Antes de llegar a cada una de ellas, el conductor recorría el coche anunciándolas. Lo hacía en voz baja, como si no quisiera despertar a los que dormían. Siempre que abría los ojos, Lérida me decía el nombre del pueblo cuyas luces entraban al coche como si también quisieran irse de viaje.

Llegamos a La Habana todavía de noche. Entonces, yo mismo me había envuelto en la estola. “Mira los barcos”, dijo mi madre y señaló un poco más adelante. Era el fondo de la bahía y decenas de navíos permanecían amontonados. Alguien, unos asientos delante de nosotros, secreteó que eran barcos pesqueros.

Una gran antorcha, encima de una torre, ardía del otro lado del puerto. Lérida me dijo que era la refinería de petróleo. El Budd usó toda la fuerza de sus 300 caballos para subir los elevados. Las ruedas chirriaban sobre la enorme estructura de hierro, mientras pasábamos muy cerca de las ventanas y los balcones de los edificios.

Los andenes de la Estación Central eran larguísimos. En las carrileras contiguas había tres locomotoras inglesas. La 52509 esperó a que nuestro Budd entrara al patio de la estación para bajar sola por los elevados, la 52502 retrocedía con dos coches de equipaje y la 52506 estaba lista para salir con un largo tren de viajeros.

—Apúrate —me dijo Lérida— que ahora tenemos que buscar la parada de la guagua.

—¿Viste? —le inquirí—. ¡Tres inglesas!

—Anjá —me respondió Lérida sin mirar a ninguna de las máquinas—. Vamos, apúrate.

—Pero mira —insistí—: ¡tres inglesas!

Cuando Nellina abrió la puerta, se abrazó a mi madre llorando. Mientras desayunábamos café con leche y pan con mantequilla, ellas estuvieron hablando del corazón de la hermana de mi abuela. Lérida a cada rato la interrumpía para decirle que no se preocupara, que no iba a pasar nada.

—Quiero que las cosas estén bien claras —repetía Nellina.

Al despedirnos, se abrazaron llorando otra vez. El 223 también salió puntual, a las 23:20. Esta vez en el patio de la Estación Central había dos locomotoras inglesas, la 52505 y la 52508. Una francesa, la 50824, ronroneaba en lo oscuro, mientras acoplaba una casilla de expreso delante de dos coches Pullman.

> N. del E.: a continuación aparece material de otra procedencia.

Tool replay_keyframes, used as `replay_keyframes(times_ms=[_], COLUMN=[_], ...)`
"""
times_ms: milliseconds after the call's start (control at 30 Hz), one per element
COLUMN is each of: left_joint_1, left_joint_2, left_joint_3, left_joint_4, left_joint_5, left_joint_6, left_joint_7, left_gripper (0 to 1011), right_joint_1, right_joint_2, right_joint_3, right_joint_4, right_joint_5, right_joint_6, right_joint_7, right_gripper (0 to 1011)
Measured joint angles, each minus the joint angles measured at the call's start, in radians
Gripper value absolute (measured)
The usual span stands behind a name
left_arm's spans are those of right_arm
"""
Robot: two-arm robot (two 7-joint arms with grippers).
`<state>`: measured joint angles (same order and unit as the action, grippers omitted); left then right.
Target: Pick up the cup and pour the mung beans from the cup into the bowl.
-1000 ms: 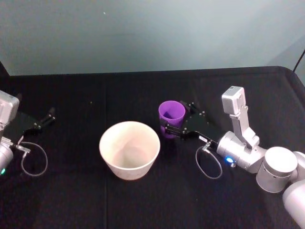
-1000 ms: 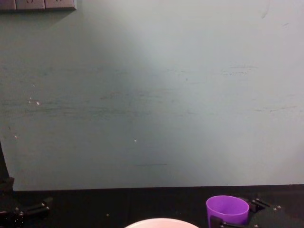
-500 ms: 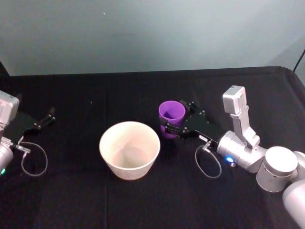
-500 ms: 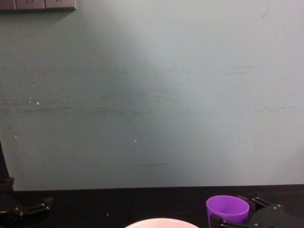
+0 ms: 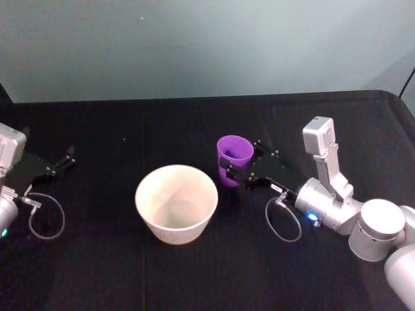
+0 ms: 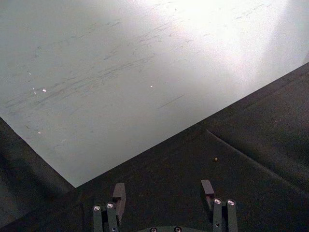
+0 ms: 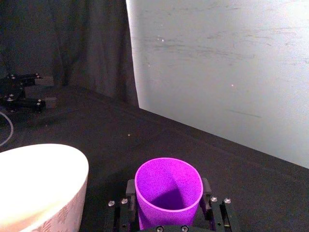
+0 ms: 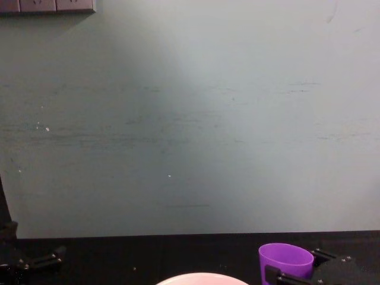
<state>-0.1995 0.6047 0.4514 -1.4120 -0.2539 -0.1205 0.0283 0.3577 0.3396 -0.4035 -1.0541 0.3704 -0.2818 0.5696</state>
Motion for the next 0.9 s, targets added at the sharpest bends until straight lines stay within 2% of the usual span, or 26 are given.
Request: replay_keyframes(times_ms=[233,400,533,667,700,900], left_joint_1=[0.000,0.000,0.000,0.000,0.000,0.000], left_joint_2=[0.000,0.000,0.000,0.000,0.000,0.000], left_joint_3=[0.000,0.000,0.000,0.000,0.000,0.000], left_joint_4=[0.000,0.000,0.000,0.000,0.000,0.000], left_joint_5=[0.000,0.000,0.000,0.000,0.000,0.000], left_joint_6=[0.000,0.000,0.000,0.000,0.000,0.000], left_joint_7=[0.000,0.000,0.000,0.000,0.000,0.000], left_gripper=[1011,1012,1011,1012,1012,1011], right_joint_1=[0.000,-0.024,-0.039,-0.062,-0.072,-0.097], right_joint_2=[0.000,0.013,0.024,0.049,0.062,0.107], right_joint_3=[0.000,0.011,0.024,0.042,0.049,0.077], right_joint_4=[-0.001,-0.057,-0.118,-0.223,-0.269,-0.418], right_joint_5=[-0.001,-0.047,-0.071,-0.082,-0.082,-0.064], right_joint_6=[0.001,0.007,0.042,0.121,0.154,0.268], right_joint_7=[-0.001,-0.053,-0.084,-0.104,-0.106,-0.114], right_gripper=[742,724,722,722,722,722])
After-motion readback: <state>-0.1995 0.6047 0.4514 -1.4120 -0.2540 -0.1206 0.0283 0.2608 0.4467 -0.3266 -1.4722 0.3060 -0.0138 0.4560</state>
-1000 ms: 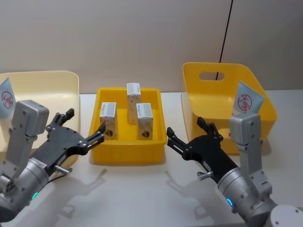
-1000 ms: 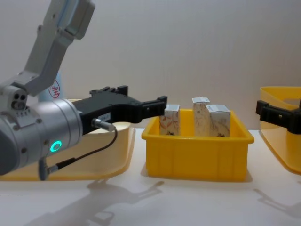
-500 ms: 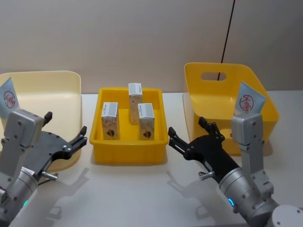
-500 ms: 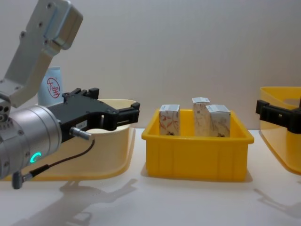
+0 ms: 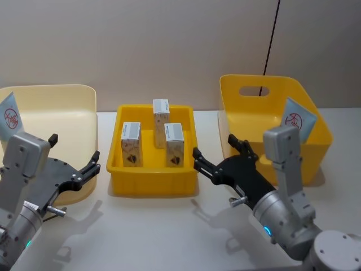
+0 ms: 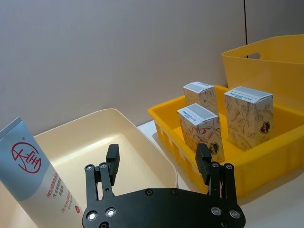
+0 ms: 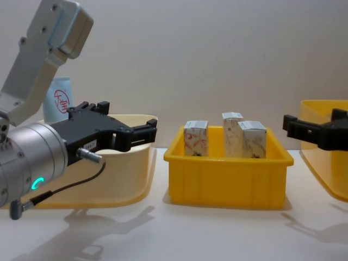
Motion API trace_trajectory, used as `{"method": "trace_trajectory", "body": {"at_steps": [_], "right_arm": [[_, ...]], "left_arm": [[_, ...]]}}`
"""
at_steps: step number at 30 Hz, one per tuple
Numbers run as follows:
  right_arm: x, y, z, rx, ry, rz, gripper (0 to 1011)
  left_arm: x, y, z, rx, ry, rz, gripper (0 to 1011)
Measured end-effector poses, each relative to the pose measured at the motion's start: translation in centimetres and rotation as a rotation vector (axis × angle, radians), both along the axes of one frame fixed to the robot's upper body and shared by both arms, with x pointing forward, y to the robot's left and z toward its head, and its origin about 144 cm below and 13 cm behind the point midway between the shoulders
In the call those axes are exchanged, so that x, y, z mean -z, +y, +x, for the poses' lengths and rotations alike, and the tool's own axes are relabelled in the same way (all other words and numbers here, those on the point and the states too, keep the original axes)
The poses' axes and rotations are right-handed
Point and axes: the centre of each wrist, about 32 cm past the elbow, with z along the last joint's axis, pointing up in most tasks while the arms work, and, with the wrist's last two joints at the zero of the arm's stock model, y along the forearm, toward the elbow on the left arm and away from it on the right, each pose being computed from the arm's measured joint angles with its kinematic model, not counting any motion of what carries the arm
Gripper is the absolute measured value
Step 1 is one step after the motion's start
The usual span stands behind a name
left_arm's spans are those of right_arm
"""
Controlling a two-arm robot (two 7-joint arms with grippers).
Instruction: Bimanual collaborative sorting of washing and personal care products
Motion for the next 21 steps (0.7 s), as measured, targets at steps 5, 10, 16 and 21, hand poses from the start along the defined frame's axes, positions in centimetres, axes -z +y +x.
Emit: {"method": "trace_trajectory", "body": {"at_steps": [5,10,16,21], "right_arm": [[-0.2,0.3,0.9,-0.007,0.008,-0.017,1001],[-0.5,0.8,1.9,-0.014,0.020,-0.038,1001],[-1.0,1.9,3.1,-0.024,0.041,-0.068,1001],[-1.2,2.6,3.8,-0.024,0.054,-0.080,1001]], "left_arm": [[0.0,0.0,0.0,0.000,0.000,0.000,1000],[0.0,0.0,0.0,0.000,0.000,0.000,1000],[0.0,0.0,0.0,0.001,0.000,0.000,1000],[0.0,0.0,0.0,0.001,0.000,0.000,1000]]}}
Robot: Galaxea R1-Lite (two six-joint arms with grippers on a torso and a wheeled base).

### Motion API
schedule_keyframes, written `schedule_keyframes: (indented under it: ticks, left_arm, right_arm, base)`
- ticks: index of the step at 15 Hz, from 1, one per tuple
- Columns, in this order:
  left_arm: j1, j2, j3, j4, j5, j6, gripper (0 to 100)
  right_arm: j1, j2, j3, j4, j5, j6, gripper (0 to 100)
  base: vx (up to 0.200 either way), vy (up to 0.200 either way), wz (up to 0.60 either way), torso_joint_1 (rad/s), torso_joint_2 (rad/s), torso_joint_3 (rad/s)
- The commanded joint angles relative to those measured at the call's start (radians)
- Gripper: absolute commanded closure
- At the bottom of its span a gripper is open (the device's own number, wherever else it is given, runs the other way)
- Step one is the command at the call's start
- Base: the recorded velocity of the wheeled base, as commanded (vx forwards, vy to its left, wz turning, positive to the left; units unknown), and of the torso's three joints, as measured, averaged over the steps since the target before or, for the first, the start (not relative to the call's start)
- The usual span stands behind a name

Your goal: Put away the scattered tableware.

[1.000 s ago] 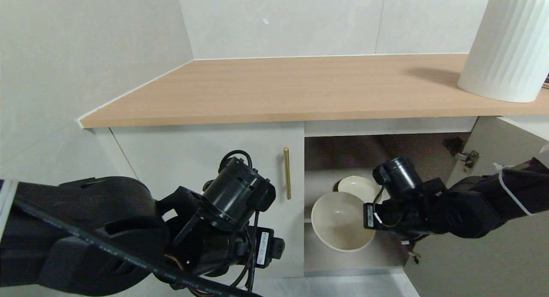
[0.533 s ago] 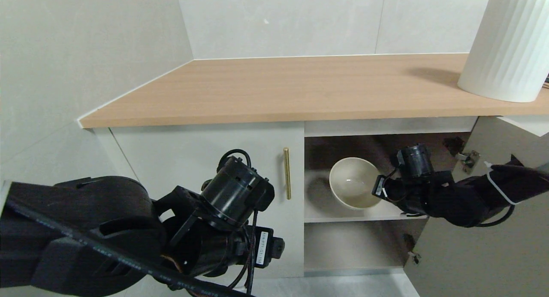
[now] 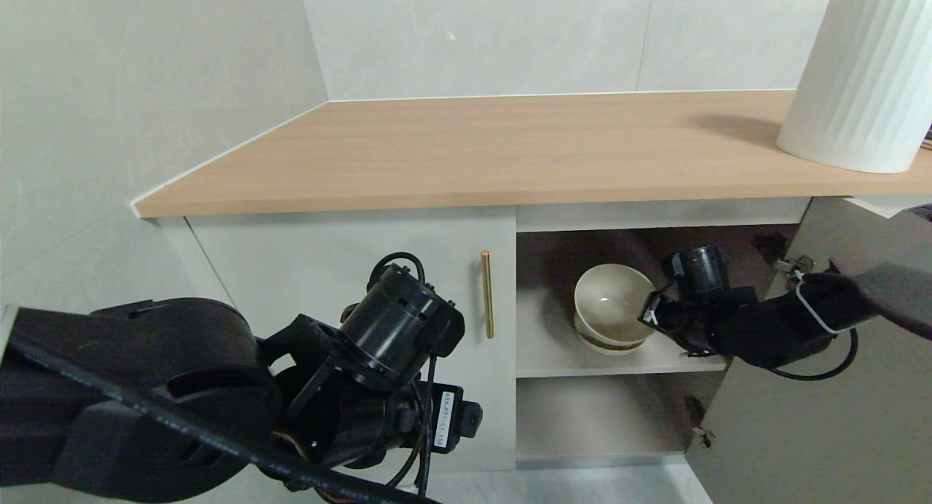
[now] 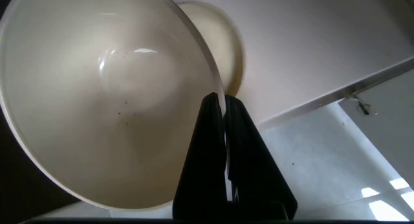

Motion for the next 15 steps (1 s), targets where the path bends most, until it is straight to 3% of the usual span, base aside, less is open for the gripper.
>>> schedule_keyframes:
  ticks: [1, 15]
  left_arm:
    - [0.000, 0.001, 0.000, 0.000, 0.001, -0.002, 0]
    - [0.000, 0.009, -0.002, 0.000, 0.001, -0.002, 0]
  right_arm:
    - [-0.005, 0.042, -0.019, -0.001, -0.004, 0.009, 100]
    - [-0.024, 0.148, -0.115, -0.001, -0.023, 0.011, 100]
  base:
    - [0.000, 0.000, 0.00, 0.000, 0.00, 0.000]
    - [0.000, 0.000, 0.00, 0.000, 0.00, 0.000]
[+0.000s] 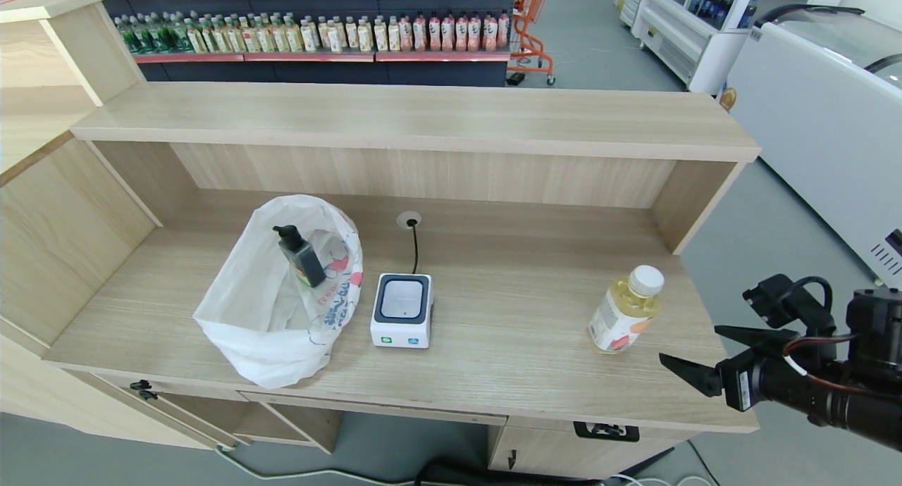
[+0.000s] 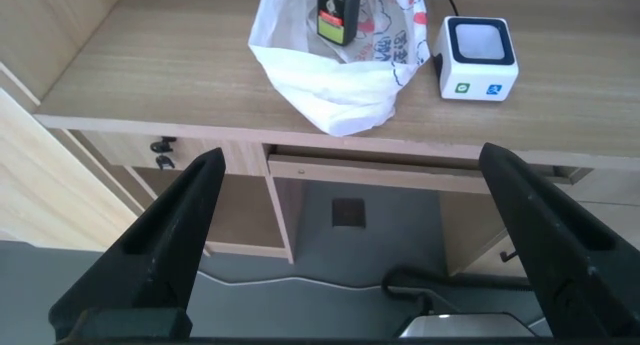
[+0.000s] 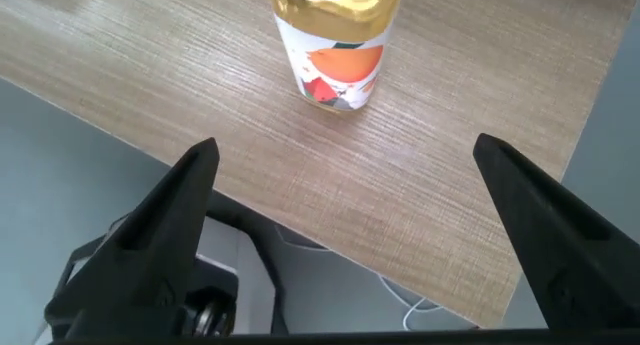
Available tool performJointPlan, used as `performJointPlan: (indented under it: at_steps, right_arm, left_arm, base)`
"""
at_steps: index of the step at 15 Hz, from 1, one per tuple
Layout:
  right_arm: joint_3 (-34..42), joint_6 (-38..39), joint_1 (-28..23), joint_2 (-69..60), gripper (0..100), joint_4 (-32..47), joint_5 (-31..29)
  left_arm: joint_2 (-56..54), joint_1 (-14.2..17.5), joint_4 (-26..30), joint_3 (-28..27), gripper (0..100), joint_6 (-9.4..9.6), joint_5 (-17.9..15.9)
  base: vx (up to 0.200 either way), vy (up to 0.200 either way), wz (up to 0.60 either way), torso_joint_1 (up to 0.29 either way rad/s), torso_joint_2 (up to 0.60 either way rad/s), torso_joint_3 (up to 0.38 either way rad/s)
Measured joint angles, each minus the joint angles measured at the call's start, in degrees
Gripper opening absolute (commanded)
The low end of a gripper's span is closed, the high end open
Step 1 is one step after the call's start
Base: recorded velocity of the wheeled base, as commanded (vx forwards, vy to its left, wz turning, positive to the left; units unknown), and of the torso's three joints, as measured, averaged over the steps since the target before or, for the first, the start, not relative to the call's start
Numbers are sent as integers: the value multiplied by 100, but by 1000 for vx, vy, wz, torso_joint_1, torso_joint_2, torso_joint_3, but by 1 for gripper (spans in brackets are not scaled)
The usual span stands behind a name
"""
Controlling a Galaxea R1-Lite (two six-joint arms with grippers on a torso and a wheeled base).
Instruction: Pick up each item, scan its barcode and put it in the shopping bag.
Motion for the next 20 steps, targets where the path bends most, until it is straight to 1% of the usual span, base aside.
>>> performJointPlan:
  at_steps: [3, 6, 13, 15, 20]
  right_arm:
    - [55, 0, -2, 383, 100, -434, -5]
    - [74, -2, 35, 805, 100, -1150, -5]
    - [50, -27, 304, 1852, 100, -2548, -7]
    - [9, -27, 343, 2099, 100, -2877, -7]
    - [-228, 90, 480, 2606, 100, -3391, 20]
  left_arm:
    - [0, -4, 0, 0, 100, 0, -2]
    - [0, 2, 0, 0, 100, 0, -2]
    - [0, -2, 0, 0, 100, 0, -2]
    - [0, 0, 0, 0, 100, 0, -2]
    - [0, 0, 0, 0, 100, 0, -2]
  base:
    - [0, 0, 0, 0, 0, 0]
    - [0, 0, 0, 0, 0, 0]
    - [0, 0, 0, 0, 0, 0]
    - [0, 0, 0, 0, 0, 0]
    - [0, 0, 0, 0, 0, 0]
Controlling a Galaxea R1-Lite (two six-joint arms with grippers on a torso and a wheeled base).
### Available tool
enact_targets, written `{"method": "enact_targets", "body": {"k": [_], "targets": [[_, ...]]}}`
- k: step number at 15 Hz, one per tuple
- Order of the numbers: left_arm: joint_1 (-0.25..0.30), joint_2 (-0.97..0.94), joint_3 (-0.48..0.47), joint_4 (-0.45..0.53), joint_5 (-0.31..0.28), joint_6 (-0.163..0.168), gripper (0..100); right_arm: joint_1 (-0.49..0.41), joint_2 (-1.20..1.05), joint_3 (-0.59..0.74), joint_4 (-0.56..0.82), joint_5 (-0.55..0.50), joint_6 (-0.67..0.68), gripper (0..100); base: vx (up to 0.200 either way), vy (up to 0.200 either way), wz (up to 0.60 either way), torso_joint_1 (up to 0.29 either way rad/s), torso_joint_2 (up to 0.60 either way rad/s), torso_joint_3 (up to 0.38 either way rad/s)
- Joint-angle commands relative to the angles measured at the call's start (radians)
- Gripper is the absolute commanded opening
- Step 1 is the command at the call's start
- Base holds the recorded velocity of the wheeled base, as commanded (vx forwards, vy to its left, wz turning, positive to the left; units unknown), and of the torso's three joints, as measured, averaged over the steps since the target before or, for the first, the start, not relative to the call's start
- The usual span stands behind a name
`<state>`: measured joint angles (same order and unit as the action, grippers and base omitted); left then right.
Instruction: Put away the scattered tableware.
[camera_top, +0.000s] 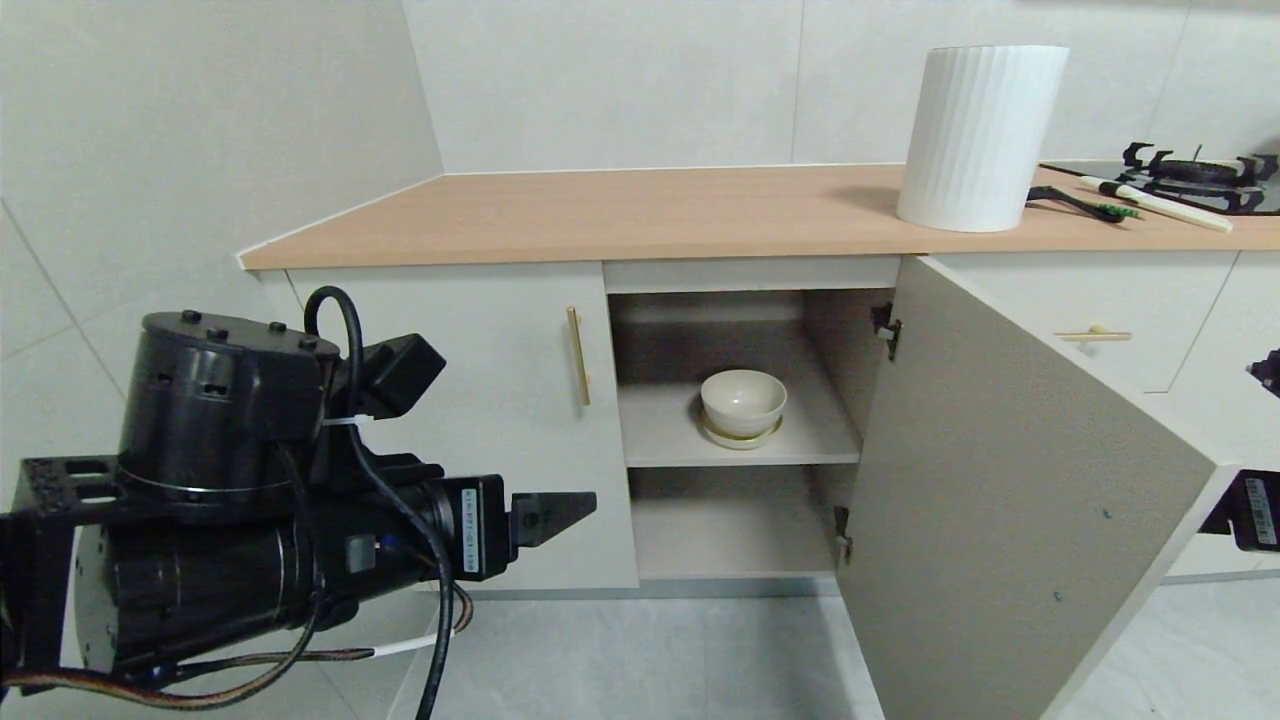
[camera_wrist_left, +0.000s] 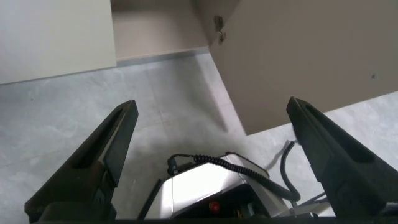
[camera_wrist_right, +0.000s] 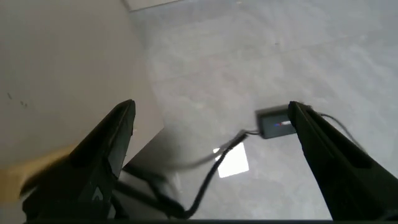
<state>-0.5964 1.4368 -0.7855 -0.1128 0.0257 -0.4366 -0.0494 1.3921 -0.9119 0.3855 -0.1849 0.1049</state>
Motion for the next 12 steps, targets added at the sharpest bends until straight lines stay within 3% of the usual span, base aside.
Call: {"method": "enact_targets", "body": {"k": [1,5,8,12], "targets": [[0.0,0.002,0.0,-0.001,0.0,-0.001,100,0.057,0.008,-0.001,0.003,-0.002,0.029,100,0.0,0.0,0.0,0.0,0.0,0.0],[0.0,0.005,0.0,-0.001,-0.001,-0.001,100,0.269,0.05,0.002,-0.022,-0.001,0.176,100,0.0,0.0,0.0,0.0,0.0,0.0],[0.0,-0.003,-0.003,-0.001,0.002,-0.002,100,0.393,0.125,-0.002,-0.109,-0.001,0.194,100,0.0,0.0,0.0,0.0,0.0,0.0],[0.0,-0.007,-0.008,-0.002,0.005,-0.002,100,0.462,0.277,-0.031,-0.312,0.044,0.187,100,0.0,0.0,0.0,0.0,0.0,0.0]]}}
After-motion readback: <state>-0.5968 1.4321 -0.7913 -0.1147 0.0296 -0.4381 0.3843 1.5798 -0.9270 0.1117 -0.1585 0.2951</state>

Según Lérida, me dormí en cuanto dejó de verse la antorcha de la refinería de petróleo. Estaba tan cansado, que los reflejos fugaces de las estaciones en la ventanilla no lograron despertarme. El olor del abrigo azul de Atlántida, mientras mi abuela me abrazaba, fue la prueba más contundente de que estaba de regreso.

Fue en 1975. Aunque solo se trató de un viaje de ida y vuelta, me pareció larguísimo. Extrañé más al Paradero de Camarones que Sadokán a Mompracem y Nemo a las profundidades del océano. Aurelio me hizo repetir el nombre de todas las estaciones por las que pasamos.

Las fui diciendo por orden ascendente, sin olvidar ninguna. Luego mencioné los números de las locomotoras que vi en el patio de la Estación Central. Incrédulo, le preguntó a Lérida si era verdad que esas eran las máquinas que estaban allí en ese momento. Mi madre dijo que sí. Mintió, ella nunca las miró.